Mary’s three-story, 100-year-old house is obscured by a tall oak with its leafless, witch-finger branches that slash across the full moon and pierce the night sky. The wind is rising and rain threatens. On this cold autumn night, smoke pours from the chimney, but no light escapes the shuttered windows. The passing years have flaked off big patches of paint from the porch rails.

We and our three preschool children live next door, but we don’t know Mary well. I do know she loves reading dark stories, and I’ve come here tonight to loan her my Edgar Alan Poe. Her husband died years ago, and now she and her teenage daughter, Susan, live here alone. Last year, Mary’s other daughter, Linda, died in a brutal auto accident. We were out of state at the time, and when we returned home and searched the old papers, we found the report of the accident, but nothing about Linda’s funeral.

I knock on Mary’s door and wait, feeling guilty that I haven’t visited earlier. She opens the door, peers out at me, and says, “Come in. We haven’t seen you for a while. Oh! I love Poe, especially his horror stories.” Susan peeps over her shoulder—silent, brooding, uncertain.

“I thought you’d like it,” I say. “I guess my favorite story is “The Telltale Heart.”

Mary leads me down a dim hallway to the parlor and says, “I’ll sit here; you take that easy chair over there.” A weak light leaks into the parlor from a dusty chandelier in the adjacent room.
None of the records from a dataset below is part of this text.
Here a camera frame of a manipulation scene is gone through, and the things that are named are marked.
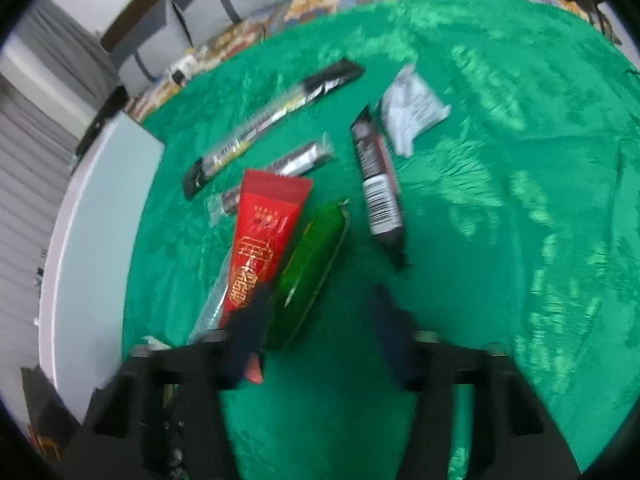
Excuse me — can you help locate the white charger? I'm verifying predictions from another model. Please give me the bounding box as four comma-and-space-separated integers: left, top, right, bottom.
167, 55, 201, 86

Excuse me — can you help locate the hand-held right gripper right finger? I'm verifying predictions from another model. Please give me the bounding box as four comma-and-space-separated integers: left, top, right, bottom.
367, 284, 583, 480

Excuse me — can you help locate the red snack packet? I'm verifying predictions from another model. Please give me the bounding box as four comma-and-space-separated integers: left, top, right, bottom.
217, 170, 314, 386

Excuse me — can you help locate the small dark sausage packet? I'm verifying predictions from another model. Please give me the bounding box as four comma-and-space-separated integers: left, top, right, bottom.
206, 132, 335, 226

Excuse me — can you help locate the grey curtain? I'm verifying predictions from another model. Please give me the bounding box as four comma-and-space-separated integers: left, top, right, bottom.
0, 0, 118, 321

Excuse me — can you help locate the clear long packet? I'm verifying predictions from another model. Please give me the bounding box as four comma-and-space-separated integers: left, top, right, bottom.
187, 250, 236, 346

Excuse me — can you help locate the black bar packet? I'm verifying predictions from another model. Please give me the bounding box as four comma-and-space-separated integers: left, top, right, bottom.
350, 105, 412, 271

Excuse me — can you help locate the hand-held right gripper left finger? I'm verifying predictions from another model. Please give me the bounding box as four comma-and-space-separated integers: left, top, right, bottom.
65, 285, 273, 480

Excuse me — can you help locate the long black stick packet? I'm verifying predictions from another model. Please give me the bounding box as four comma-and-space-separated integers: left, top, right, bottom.
182, 58, 365, 200

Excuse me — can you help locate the white cardboard box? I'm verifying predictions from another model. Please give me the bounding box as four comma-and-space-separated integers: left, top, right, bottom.
37, 110, 166, 426

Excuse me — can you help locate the green snack packet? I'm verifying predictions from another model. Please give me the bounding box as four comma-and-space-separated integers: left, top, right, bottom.
265, 199, 351, 351

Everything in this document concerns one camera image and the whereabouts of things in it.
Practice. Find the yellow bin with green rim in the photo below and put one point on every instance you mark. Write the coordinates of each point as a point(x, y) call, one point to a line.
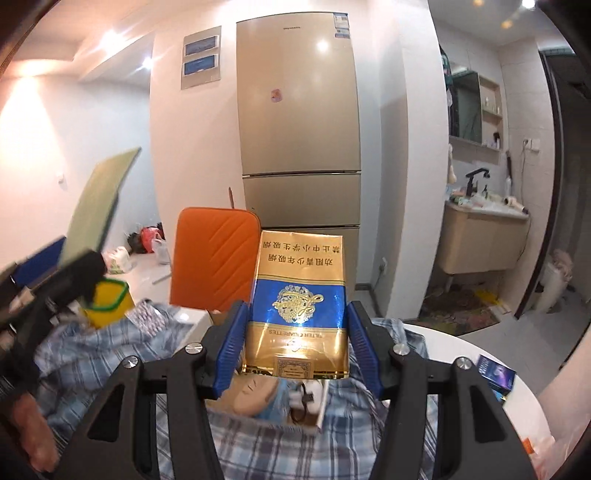
point(108, 314)

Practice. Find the gold blue cigarette pack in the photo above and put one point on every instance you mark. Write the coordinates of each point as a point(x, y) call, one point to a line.
point(295, 300)

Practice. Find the orange chair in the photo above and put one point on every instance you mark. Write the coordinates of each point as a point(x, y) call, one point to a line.
point(207, 263)

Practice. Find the blue plaid shirt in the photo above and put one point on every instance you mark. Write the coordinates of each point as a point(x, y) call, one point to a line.
point(120, 341)

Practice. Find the beige refrigerator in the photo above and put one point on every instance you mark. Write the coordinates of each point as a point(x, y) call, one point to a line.
point(300, 138)

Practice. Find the green pouch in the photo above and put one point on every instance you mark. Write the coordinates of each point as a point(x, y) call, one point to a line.
point(99, 207)

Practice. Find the patterned bath mat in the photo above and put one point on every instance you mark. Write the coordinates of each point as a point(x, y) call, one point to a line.
point(461, 307)

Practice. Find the white hair dryer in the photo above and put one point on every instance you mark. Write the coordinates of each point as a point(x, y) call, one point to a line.
point(516, 205)

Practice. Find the wooden stick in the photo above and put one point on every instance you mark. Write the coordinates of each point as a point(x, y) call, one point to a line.
point(230, 197)

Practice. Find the white plastic bag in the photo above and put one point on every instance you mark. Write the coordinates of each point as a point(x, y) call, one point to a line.
point(121, 262)
point(161, 251)

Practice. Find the studded silver pouch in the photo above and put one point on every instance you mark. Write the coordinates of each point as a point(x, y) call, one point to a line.
point(145, 318)

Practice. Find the black faucet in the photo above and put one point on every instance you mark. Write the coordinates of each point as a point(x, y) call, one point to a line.
point(475, 177)

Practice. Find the pink fridge magnet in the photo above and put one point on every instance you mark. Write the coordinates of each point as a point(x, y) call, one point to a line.
point(275, 95)

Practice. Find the pink plastic bag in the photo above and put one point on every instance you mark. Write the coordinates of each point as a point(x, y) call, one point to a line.
point(551, 457)

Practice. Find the blue face mask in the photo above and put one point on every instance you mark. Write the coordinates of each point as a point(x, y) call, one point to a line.
point(277, 410)

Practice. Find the beige sink vanity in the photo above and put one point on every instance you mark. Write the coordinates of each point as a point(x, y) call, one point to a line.
point(480, 244)

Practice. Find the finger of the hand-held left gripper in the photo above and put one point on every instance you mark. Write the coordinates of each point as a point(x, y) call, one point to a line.
point(78, 272)
point(39, 263)

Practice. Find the white wall socket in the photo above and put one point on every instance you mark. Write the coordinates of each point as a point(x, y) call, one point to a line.
point(531, 144)

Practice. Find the person's left hand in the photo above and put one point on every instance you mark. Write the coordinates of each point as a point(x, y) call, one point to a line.
point(32, 434)

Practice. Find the red plastic bag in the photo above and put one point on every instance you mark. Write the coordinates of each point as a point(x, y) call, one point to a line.
point(148, 239)

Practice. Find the cardboard box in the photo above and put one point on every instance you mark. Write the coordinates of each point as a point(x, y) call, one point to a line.
point(322, 406)

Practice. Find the beige pebble-shaped hand warmer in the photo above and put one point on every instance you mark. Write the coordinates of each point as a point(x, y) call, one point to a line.
point(249, 397)

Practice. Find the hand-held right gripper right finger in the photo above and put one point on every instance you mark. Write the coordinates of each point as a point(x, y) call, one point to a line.
point(364, 350)

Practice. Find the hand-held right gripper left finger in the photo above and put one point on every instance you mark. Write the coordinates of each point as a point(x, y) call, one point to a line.
point(231, 350)

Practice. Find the wall electrical panel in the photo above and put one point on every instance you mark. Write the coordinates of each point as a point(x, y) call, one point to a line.
point(201, 57)

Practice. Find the mirror cabinet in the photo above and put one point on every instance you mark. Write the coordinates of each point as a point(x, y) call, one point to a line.
point(466, 108)

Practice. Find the dark door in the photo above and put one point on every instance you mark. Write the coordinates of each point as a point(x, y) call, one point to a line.
point(552, 152)

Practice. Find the dark blue box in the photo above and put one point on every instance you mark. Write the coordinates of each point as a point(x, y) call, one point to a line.
point(496, 374)

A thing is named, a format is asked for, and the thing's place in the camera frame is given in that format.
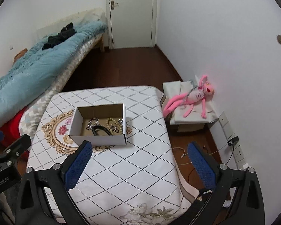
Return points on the brown cushion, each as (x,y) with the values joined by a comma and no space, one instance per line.
(21,54)

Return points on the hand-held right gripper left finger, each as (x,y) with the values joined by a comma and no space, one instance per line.
(78,166)

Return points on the white plug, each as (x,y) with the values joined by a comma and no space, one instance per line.
(244,167)

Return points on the red blanket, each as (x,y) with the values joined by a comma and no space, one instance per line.
(14,126)

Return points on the wooden bed frame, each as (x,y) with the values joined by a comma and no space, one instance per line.
(100,42)

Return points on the black charger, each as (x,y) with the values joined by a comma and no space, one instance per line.
(233,141)

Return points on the light blue duvet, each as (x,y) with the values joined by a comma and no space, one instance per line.
(37,75)

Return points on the black clothes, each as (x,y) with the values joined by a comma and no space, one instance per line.
(58,38)

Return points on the white wall socket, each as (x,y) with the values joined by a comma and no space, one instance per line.
(238,154)

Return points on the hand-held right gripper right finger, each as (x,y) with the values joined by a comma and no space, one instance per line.
(201,166)

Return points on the white door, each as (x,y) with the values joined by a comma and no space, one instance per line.
(131,16)

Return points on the pink plush toy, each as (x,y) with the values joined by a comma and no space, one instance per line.
(196,95)

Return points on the grey wall switch panel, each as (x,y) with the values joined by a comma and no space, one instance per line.
(223,120)

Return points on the white cardboard box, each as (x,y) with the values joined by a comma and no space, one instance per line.
(98,140)

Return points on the white diamond-pattern tablecloth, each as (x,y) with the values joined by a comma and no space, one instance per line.
(131,168)

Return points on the black smart band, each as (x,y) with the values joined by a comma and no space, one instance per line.
(99,129)

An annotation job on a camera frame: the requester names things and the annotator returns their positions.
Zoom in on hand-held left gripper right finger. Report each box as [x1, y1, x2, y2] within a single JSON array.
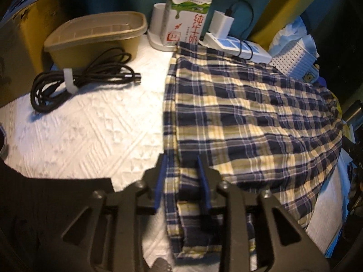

Susan rises to make tea. The window shades are drawn, and dust lies on all the furniture. My chair creaks when I move. A rug smelling of cat urine covers the uneven wooden floor. Books lie helter-skelter around the parlor. When Susan returns with a few stale crackers and tea, we sip silently but don’t converse much. Mary says, “Thank you for coming.” Her voice betrays a sad wistfulness, or a resignation.

After tea, Mary and Susan both disappear into one of the bedrooms. I wonder where they’ve gone. After ten minutes they emerge, half-leading and half-carrying a young woman who I judge to be in her early twenties. I feel a chill and my hands turn clammy—she looks like Linda!

They seat the woman in a recliner opposite me, carefully arranging her full skirt about her knees. I imagine I see her chest rise and fall ever so slightly. Her clothes give her a girlish look—a green sweater and opaque white stockings. Her feet stretch out in front of her with her black flats hanging off her toes. Thin hands lie limp in her lap, revealing red, nail-polished fingers. Her pale face head leans back against the top of her chair with glazed eyelids falling open, seemingly staring at the lights of the chandelier. Then I see the dark purple scar that runs from beside her nose around to the back of her head, naturally parting her disheveled brown hair.

Mary says to me, “She loves the recliner. She needs a little help getting to and from the bedroom, don’t you Linda?” I imagine I see Linda’s glazed eyes flicker. Susan says nothing. In fact, she hardly talks throughout my whole visit.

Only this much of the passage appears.